Chicago Blackhawks:D-man Erik Gustafsson became an NHL regular last season, and his remarkable 17-goal, 60-point output made him a fixture of rookie coach Jeremy Colliton’s game plan. He’s a pending UFA and will be one of the most sought-after deadline additions if the Hawks don’t extend him.

Colorado Avalanche:Samuel Girard skated 1,631 minutes last season, the 77th-most of the 906 players to touch NHL ice, and took only three minor penalties. He has 14 penalty minutes in his 155 career games. He’s a burgeoning offensive stud and one of the league’s most disciplined defensemen.

Dallas Stars: Lost in the Miro Heiskanen hype and John Klingberg’s offensive excellence is ESA Lindell, who broke out last season and established himself as a minute-munching, top-pairing defenseman. His 24:20 average ice time ranked 14th in the NHL and is a testament to his value in Dallas.

Edmonton Oilers: If heavy hockey continues its resurgence, Zack Kassian can be a valuable weapon for the Oilers or a playoff-bound team. The rugged right winger has the versatility to play on any line and even chipped in a career-high 15 goals. A pending UFA next summer, he has trade value.

Los Angeles Kings: If the Kings are going to make any noise before they age out, Adrian Kempe will have to go from best-kept secret to prime-time player. The 23-year-old center had a flat development year offense-wise, but needs more playing time than the 13:41 he has averaged in three seasons.

Minnesota Wild:If his post-deadline play is any indication, expect big things from winger Ryan Donato. He burst onto the scene in Boston but really flourished in Minnesota when given the opportunity to skate in the middle of the lineup. Given his skill and smarts, there’s plenty of untapped potential.

Nashville Predators: The crease transition continues this season, and Juuse Saros is ready to assume a greater workload. Pekka Rinne’s understudy is undersized – he stands 5-foot-11, making him the NHL’s second-shortest goalie – but Saros’ quickness and ability to read the play are assets.

San Jose Sharks: The last thing the Sharks need is another offensive defenseman, but they’ve had one hiding in the back row for a couple years. Tim Heed was one of the top-scoring blueliners in Sweden for two seasons before doing the same thing in the AHL. At 28, the time is nigh.

St. Louis Blues:Robert Thomas got his name etched onto the Stanley Cup, but his rookie season was overlooked. His 33-point output was 10th-best among freshmen, and he looks primed to take the next step. Don’t be surprised if he’s playing second-line minutes by season’s end.

Vancouver Canucks: In Toronto, left winger Josh Leivo had a tough time earning more than 10 minutes a game, but he made the second line and second power-play unit in Vancouver. His hard wrist shot and quick release help explain why he has more goals than assists in 133 career games.

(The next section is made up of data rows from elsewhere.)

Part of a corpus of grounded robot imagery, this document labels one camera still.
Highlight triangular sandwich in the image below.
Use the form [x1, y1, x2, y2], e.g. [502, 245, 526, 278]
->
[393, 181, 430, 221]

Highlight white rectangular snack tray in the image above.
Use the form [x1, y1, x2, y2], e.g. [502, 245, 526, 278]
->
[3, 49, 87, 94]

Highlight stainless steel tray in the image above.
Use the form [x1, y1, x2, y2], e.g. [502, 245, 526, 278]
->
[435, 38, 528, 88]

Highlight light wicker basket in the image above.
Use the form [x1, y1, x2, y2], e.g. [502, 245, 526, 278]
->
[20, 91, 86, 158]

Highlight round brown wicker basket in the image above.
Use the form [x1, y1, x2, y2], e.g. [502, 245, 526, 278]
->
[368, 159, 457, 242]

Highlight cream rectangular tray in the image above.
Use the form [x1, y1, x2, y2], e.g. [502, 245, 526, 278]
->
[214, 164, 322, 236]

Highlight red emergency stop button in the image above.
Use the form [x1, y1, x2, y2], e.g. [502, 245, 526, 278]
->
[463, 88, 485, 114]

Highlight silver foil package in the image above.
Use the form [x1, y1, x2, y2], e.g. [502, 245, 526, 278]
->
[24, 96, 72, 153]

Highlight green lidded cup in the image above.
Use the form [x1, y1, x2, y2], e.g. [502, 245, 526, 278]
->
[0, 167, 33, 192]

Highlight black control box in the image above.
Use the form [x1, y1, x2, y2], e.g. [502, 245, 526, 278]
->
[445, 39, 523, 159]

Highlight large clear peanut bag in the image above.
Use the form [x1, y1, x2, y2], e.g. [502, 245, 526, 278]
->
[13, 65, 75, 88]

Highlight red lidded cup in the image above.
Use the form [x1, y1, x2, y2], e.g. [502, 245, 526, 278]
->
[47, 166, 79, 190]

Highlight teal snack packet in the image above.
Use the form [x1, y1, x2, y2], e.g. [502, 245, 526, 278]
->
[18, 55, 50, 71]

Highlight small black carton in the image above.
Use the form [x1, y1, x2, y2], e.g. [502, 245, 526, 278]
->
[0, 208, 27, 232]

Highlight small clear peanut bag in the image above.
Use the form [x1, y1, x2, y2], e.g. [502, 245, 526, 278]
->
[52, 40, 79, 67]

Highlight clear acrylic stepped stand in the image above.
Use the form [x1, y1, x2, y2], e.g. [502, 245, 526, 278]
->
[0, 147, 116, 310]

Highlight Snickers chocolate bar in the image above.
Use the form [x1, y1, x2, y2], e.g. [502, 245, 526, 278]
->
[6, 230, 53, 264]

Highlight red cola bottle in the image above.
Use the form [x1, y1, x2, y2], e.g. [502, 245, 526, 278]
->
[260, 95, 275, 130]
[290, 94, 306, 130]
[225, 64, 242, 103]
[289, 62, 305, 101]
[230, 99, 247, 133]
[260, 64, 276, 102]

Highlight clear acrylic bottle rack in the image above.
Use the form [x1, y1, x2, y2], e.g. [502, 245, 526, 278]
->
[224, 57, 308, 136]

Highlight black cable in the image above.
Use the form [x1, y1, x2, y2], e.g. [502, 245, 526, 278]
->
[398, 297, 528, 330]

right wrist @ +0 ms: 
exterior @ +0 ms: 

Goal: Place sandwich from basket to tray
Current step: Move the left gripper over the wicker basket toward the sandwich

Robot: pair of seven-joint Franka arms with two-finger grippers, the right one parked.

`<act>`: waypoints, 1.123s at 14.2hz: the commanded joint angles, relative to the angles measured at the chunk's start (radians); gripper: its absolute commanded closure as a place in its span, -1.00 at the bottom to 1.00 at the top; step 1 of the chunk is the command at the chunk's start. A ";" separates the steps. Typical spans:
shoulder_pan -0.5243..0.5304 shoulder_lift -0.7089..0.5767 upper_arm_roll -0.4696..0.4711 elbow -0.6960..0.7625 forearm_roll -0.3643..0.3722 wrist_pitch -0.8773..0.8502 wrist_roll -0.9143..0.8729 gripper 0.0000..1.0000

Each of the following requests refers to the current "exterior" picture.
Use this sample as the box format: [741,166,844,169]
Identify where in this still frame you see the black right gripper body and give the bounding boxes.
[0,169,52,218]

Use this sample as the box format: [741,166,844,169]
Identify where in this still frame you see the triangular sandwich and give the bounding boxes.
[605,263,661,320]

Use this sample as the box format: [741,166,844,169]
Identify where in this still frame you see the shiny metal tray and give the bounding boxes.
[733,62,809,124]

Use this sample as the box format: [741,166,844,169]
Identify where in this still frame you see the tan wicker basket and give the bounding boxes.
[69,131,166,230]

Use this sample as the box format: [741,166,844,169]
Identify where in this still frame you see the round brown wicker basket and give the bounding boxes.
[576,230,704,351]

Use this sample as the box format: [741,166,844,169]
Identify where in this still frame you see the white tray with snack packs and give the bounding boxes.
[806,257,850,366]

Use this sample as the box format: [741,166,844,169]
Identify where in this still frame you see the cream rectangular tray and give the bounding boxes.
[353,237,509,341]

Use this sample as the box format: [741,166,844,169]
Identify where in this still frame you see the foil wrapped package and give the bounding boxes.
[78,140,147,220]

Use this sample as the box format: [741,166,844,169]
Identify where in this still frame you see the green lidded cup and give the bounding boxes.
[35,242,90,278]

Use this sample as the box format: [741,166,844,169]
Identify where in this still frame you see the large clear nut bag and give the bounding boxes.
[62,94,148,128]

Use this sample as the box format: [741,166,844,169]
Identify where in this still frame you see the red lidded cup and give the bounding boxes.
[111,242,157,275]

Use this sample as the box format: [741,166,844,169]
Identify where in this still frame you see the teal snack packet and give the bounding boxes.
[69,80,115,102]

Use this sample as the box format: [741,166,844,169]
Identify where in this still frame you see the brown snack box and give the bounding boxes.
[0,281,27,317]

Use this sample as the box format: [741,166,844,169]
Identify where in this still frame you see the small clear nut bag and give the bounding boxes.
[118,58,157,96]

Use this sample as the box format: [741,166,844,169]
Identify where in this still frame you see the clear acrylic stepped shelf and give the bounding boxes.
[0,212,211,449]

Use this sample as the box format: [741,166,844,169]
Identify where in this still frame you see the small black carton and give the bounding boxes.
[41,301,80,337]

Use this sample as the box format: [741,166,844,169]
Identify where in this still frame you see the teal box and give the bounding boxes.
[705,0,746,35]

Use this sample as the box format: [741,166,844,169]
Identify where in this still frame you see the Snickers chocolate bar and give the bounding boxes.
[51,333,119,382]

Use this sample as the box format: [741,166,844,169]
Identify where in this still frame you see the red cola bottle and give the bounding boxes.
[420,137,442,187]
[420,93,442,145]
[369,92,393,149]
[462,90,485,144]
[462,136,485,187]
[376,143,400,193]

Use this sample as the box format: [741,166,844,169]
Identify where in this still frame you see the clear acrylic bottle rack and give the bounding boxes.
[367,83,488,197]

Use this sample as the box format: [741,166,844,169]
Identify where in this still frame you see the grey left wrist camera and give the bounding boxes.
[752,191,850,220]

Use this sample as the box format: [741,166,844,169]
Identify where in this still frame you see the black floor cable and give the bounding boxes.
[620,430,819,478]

Vegas Golden Knights: Some day, right winger Alex Tuch will get a role in the top-six. You’d think that would have happened by now. The 2014 first-rounder improved upon a 15-goal, 37-point rookie season with 20 goals and 52 points as a sophomore. Yet he still sees bottom-six ice time. That will change.

Winnipeg Jets: If Jacob Trouba’s departure tells us anything, it’s just how confident Winnipeg is in Josh Morrissey’s ability to be the go-to guy on the blueline. He is one of the NHL’s most complete rearguards, and it won’t be long before he steps out of obscurity and into the spotlight.